Mediación comunitaria, la oportunidad de El Salado para no anclarse en la violencia

Al cumplirse 20 años de la masacre en este corregimiento de El Carmen de Bolívar, sus habitantes trabajan para vencer la desconfianza, la herida más honda que dejaron los violentos a su paso.

Por: César A. Marín C.

El Salado (El Carmen de Bolívar, Bolívar). 16 de febrero de 2020. Hay conflictos grandes, violentos, que desgarran vidas y hacen correr la sangre; y hay conflictos pequeños, sutiles, a menudo imperceptibles, que estropean la convivencia, aunque no se traduzcan en agresiones físicas. De los dos han sabido en El Salado, un corregimiento de El Carmen de Bolívar, en la región de los Montes de María, que sufrió dos masacres en tres años. 

“Acá en El Salado hubo dos masacres: la de marzo de 1997, en la que mataron a mi marido y cuatro personas más, y la de febrero de 2000, en la que asesinaron a cerca de 60 saladeros”, cuenta Elvia Rosa Badel, actualmente mediadora comunitaria del lugar. 

“El 23 de marzo de 1997, los paramilitares llegaron a las 5:30 de la mañana. Gritaban que iban a quemar el pueblo. Llegaron unos con las caras pintadas, otros con pasamontañas, con radioteléfonos y con armas largas y uniformes camuflados. En el parque ‘Cinco de noviembre’ mataron a la profesora Doris Torres Medina y a los señores Esteban Domínguez, Énder Torres y Néstor Arrieta. A mi esposo, Álvaro Pérez, que era el presidente de la junta de acción comunal de El Salado, lo sacaron de nuestra casa, se lo llevan y lo matan a cuatro kilómetros del pueblo”, recuerda.

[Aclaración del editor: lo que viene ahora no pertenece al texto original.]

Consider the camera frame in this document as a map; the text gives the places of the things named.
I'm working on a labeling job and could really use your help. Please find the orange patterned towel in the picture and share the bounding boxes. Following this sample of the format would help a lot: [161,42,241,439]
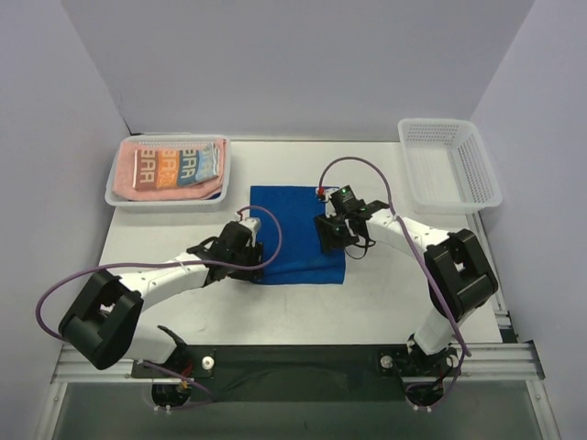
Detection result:
[132,142,220,192]

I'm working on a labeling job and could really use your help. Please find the pink towel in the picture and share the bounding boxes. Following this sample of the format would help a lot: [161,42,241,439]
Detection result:
[111,138,229,202]

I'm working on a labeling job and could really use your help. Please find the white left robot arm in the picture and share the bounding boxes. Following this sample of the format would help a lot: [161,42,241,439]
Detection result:
[59,217,262,370]

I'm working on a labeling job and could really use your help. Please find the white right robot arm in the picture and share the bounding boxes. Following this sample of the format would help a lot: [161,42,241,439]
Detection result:
[314,185,498,358]

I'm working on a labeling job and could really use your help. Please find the white left plastic basket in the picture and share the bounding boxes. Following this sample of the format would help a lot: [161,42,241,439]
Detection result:
[104,134,231,213]

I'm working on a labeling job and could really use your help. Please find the white plastic basket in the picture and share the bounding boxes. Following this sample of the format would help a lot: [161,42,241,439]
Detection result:
[104,134,231,213]
[397,118,503,215]

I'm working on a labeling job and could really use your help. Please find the white right plastic basket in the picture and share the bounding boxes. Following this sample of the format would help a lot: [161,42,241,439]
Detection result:
[397,118,503,215]

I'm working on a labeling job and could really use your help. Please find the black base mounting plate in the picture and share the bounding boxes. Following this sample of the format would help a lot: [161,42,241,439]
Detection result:
[131,344,459,409]

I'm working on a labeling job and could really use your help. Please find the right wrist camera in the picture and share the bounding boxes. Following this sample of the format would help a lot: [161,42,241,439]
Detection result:
[316,186,336,204]

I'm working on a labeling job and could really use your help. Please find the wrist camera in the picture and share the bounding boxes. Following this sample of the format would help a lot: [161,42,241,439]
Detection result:
[238,217,261,235]
[316,186,336,204]

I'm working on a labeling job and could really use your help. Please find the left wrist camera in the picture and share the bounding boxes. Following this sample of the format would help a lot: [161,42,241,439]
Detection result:
[238,217,261,235]

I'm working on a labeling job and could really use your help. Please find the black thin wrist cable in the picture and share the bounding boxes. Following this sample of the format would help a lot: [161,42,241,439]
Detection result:
[346,236,375,260]

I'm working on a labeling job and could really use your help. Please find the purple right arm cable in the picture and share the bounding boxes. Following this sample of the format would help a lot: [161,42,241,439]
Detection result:
[318,158,473,412]

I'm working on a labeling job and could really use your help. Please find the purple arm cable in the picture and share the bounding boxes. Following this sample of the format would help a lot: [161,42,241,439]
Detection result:
[35,204,284,412]
[318,158,473,412]

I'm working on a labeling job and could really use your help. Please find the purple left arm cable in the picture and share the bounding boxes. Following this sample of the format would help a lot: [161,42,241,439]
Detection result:
[35,204,284,412]

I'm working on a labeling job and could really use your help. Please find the aluminium frame rail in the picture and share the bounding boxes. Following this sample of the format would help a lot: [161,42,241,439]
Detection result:
[45,214,560,440]

“Dejó siete hijos. Era un campesino. Cultivaba tabaco, yuca, ñame y ajonjolí. Tenía sus animalitos y era comerciante”, dice Elvia Rosa. Afirma que, gracias a todo eso, vivían bien. “Era un luchador por los derechos de los saladeros. Buscaba el bienestar para el corregimiento, para que llegara el acueducto, la luz (en ese momento no había energía), para que se construyera la carretera (en esa época era una trocha). Él quería ayudar a la comunidad, tenía mucha sensibilidad con los problemas de los demás”, rememora su viuda con nostalgia.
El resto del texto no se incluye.